Our study surveyed the mHHS as a PROM. We showed that the lateral approach resulted in a significantly lower improvement than the DAA or the posterior approach. The DAA and posterior approach showed similar improvements at the 6-week follow-up. These findings are consistent with other studies that found less improvements in PROMs for the lateral approach at short-term follow-up [17, 30]. These studies also showed no difference in the short-term results in the PROMS when comparing the DAA with the posterior approach [11, 17].

Strengths and limitations

One strength of this study is its prospective nature and the inclusion of a consecutive series of patients who received THA. Another advantage is that each surgery was performed by high-volume surgeons, each of whom had a high level of experience in THA.

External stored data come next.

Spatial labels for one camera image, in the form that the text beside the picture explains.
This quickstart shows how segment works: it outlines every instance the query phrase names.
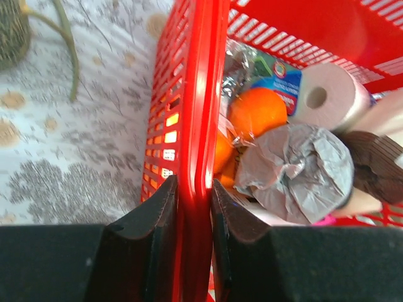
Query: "floral tablecloth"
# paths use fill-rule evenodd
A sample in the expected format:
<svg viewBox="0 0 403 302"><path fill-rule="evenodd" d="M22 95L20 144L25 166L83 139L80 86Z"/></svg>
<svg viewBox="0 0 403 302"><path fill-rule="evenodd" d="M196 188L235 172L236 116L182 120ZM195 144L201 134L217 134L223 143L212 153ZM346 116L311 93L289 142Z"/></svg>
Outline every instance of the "floral tablecloth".
<svg viewBox="0 0 403 302"><path fill-rule="evenodd" d="M27 0L57 21L52 0ZM81 65L30 19L24 61L0 72L0 225L109 223L139 203L156 41L172 0L65 0Z"/></svg>

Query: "pink object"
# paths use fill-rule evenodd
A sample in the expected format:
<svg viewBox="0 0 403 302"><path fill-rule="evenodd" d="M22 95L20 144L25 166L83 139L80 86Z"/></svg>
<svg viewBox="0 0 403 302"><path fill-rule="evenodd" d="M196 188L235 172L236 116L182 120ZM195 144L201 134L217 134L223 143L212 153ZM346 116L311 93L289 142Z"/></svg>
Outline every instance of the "pink object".
<svg viewBox="0 0 403 302"><path fill-rule="evenodd" d="M314 223L313 225L316 227L319 227L322 225L333 225L333 224L335 224L335 222L336 222L335 217L332 217L331 215L327 215L321 221L318 221L317 223Z"/></svg>

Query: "red plastic basket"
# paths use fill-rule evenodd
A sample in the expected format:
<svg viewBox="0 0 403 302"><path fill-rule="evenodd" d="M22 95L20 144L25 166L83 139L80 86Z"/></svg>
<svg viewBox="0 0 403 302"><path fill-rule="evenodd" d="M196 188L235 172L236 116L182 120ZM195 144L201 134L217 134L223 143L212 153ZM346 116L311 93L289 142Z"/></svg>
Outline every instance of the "red plastic basket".
<svg viewBox="0 0 403 302"><path fill-rule="evenodd" d="M177 0L157 49L141 197L145 201L169 175L178 175L173 301L182 295L183 301L204 302L207 294L210 190L227 37L298 68L340 65L372 93L403 86L401 0ZM396 222L401 212L385 205L369 218L403 227ZM338 224L369 225L362 216Z"/></svg>

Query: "green cactus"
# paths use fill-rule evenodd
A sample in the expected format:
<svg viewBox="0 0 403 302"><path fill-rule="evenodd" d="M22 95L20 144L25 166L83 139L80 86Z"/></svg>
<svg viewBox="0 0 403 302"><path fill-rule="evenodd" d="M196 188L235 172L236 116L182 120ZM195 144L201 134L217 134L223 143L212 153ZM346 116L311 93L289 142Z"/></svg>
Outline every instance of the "green cactus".
<svg viewBox="0 0 403 302"><path fill-rule="evenodd" d="M76 47L72 37L69 21L65 15L60 0L54 0L62 27L40 13L30 9L25 0L0 0L0 70L10 68L26 55L30 46L31 30L28 16L38 18L49 27L57 31L69 47L73 65L73 83L70 100L74 101L77 95L79 82L79 62Z"/></svg>

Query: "blue package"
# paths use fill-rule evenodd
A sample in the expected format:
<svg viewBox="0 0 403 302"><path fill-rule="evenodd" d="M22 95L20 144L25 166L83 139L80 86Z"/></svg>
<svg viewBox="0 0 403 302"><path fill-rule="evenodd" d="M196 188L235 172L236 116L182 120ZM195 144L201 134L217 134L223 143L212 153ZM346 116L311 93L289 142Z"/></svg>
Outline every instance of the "blue package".
<svg viewBox="0 0 403 302"><path fill-rule="evenodd" d="M300 70L287 71L285 65L280 61L275 62L273 72L273 76L256 81L251 88L264 87L273 90L284 100L287 115L293 116L297 109L302 73Z"/></svg>

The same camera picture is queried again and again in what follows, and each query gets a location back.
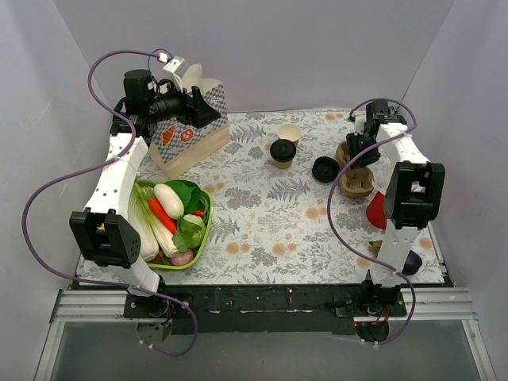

Our study is not free of limitations. First, we only report a short follow-up period of 6 weeks, so the consistency of the results cannot be assessed. Follow-up studies must, therefore, determine whether the differences found will have persisted. Second, the procedures were carried out by several surgeons, so that individual influences cannot be excluded, and therefore, a surgeon-related bias may exist. However, surgeon selection bias was likely not a factor, as each surgeon performed only the assigned approach during the study period. The lateral approach was performed by only one surgeon, so this group had a small size, which may have influenced the results.

Conclusion

This study analyzed perioperative pain progression and short-term rehabilitation after THA according to the different surgical approaches. Direct anterior and posterior approaches have shown comparable improvements in pain, walking distance, and mHHS. Whether this effect persists over a longer period of time must be clarified in future studies.